Court Allows Los Angeles DA’s Retaliation Claims

     (CN) – The Los Angeles District Attorney’s Office cannot assert immunity from the retaliation claims of a district attorney who said he was targeted for refusing to file criminal charges against prominent individuals in a school development project, and for statements his lawyer made to the Los Angeles Times.




     Tensions between District Attorney David Eng and his superiors surfaced when Eng was assigned to the Belmont Task Force to investigate allegations of fraud and environmental violations associated with the Los Angeles Unified School District’s Belmont Learning Complex.
     From the outset of the inquiry, task-force leader Anthony Patchett anticipated delivering “slam dunk” indictments against prominent individuals tied to the project. Newly elected District Attorney Steve Cooley, who established the task force, had campaigned on a promise to reform the Belmont project.
     After a seven-month investigation, the task force concluded that the building site was environmentally safe, and that no indictments were necessary. Patchett allegedly received the news with hostility and threatened Eng with “severe consequences” if the task force didn’t report what he “wanted to hear.”
     But Eng refused to change his stance and even accused Patchett of sabotaging the project by leaking false allegations of fraud to the Internal Revenue Service.
     Eng said Cooley and members of his staff allegedly met to discuss ways of ousting Eng. They allegedly trumped up a sexual harassment investigation based on Eng’s prior consensual relationship with a law clerk. The relationship was not against office policy, Eng claimed, and the clerk had repeatedly told investigators that Eng never harassed her.
     Nevertheless, the senior attorney was demoted to the Pomona Juvenile Division – “considered to be the first stop for beginning attorneys,” Eng claimed. No harassment charges were ever brought against him.
     About five months later, he was suspended without pay, ostensibly for using an office computer for personal use. Eng hired attorney Mark Geragos to defend the misdemeanor charge. The case was eventually dismissed, after the only potential witness against him bowed out at trial.

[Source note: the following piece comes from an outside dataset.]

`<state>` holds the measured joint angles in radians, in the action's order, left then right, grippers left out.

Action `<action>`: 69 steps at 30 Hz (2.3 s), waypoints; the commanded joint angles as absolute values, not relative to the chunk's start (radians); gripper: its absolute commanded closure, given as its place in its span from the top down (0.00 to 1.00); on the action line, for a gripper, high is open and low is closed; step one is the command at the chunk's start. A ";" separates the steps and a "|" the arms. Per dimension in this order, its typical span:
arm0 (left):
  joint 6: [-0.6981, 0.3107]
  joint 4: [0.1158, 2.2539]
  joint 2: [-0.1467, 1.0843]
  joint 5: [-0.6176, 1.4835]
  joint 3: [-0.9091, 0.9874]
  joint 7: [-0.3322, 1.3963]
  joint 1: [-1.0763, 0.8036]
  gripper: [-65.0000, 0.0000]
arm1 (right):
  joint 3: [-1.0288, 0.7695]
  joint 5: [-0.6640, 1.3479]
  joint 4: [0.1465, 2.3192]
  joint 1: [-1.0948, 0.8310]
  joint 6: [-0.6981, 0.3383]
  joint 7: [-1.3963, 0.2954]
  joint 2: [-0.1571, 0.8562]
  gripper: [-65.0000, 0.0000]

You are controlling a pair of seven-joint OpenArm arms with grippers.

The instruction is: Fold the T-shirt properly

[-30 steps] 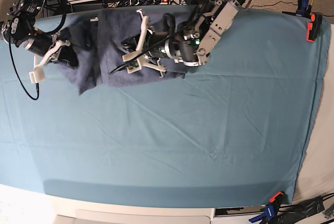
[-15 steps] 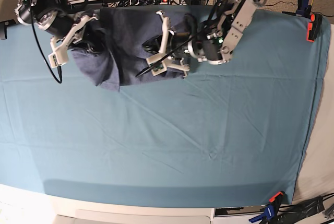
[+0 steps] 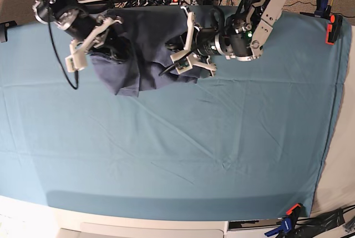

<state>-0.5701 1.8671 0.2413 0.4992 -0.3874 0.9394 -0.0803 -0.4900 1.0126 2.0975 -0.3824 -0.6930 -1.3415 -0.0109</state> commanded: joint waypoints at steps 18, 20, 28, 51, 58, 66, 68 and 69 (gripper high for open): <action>-0.573 1.929 0.325 0.518 -0.236 0.936 -0.073 0.00 | -0.103 0.666 2.118 -0.360 -0.637 -1.104 -0.025 0.00; -0.574 1.929 0.336 0.519 -0.223 0.936 -0.072 0.00 | -0.068 0.618 2.118 -0.360 -0.619 -1.081 -0.025 0.00; -0.574 1.929 0.350 0.540 -0.198 0.936 -0.072 0.00 | 0.034 0.471 2.118 -0.360 -0.602 -1.053 -0.025 0.00; -0.578 1.932 0.352 0.536 -0.118 0.936 -0.072 0.00 | 0.292 0.418 2.117 -0.321 -0.606 -0.964 -0.025 0.29; -0.577 1.934 0.373 0.545 0.026 0.936 -0.069 0.00 | 0.335 0.422 2.117 -0.273 -0.607 -0.952 -0.066 0.29; -0.569 1.937 0.462 0.648 0.169 0.970 -0.073 0.00 | 0.296 0.311 2.147 -0.223 -0.628 -0.979 -0.080 0.29; -0.556 1.956 0.491 0.681 0.218 0.992 -0.092 0.00 | 0.250 0.253 2.185 -0.225 -0.627 -1.026 -0.077 0.29; -0.551 1.975 0.509 0.697 0.249 1.002 -0.111 0.00 | 0.220 0.241 2.208 -0.228 -0.627 -1.046 -0.066 0.29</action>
<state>-0.5510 1.9572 0.4908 0.6804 0.2413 1.0180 -0.1211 0.2165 0.2226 2.1857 -0.2367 -0.6254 -1.0779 -0.0650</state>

     Geragos later gave an interview to the Los Angeles Times detailing Eng’s retaliation claims, which the paper published in an article called “D.A. Accused of Payback Prosecution.”
     In response, Head Deputy Steven Sowders allegedly told Eng that he would “never be allowed to come back” and that “they would come up with additional things to charge Eng with so that he would remain on suspension or terminated.”
     The District Attorney’s Office agreed to “resolve matters” only if Eng retracted Geragos’ interview statements and publicly apologized to Cooley.
     But Eng rejected the offer and instead filed a lawsuit alleging retaliation in violation of his First and 14th Amendment rights.
     The district court denied the defendants’ bid for qualified immunity, and the federal appeals court in San Francisco affirmed.
     After applying the five-step First Amendment retaliation test, Judge Hawkins concluded that “the allegations here demonstrate that Eng’s First Amendment rights were violated with respect to both Eng’s comments about the leak to the IRS and Geragos’ statements on Eng’s behalf to the press.”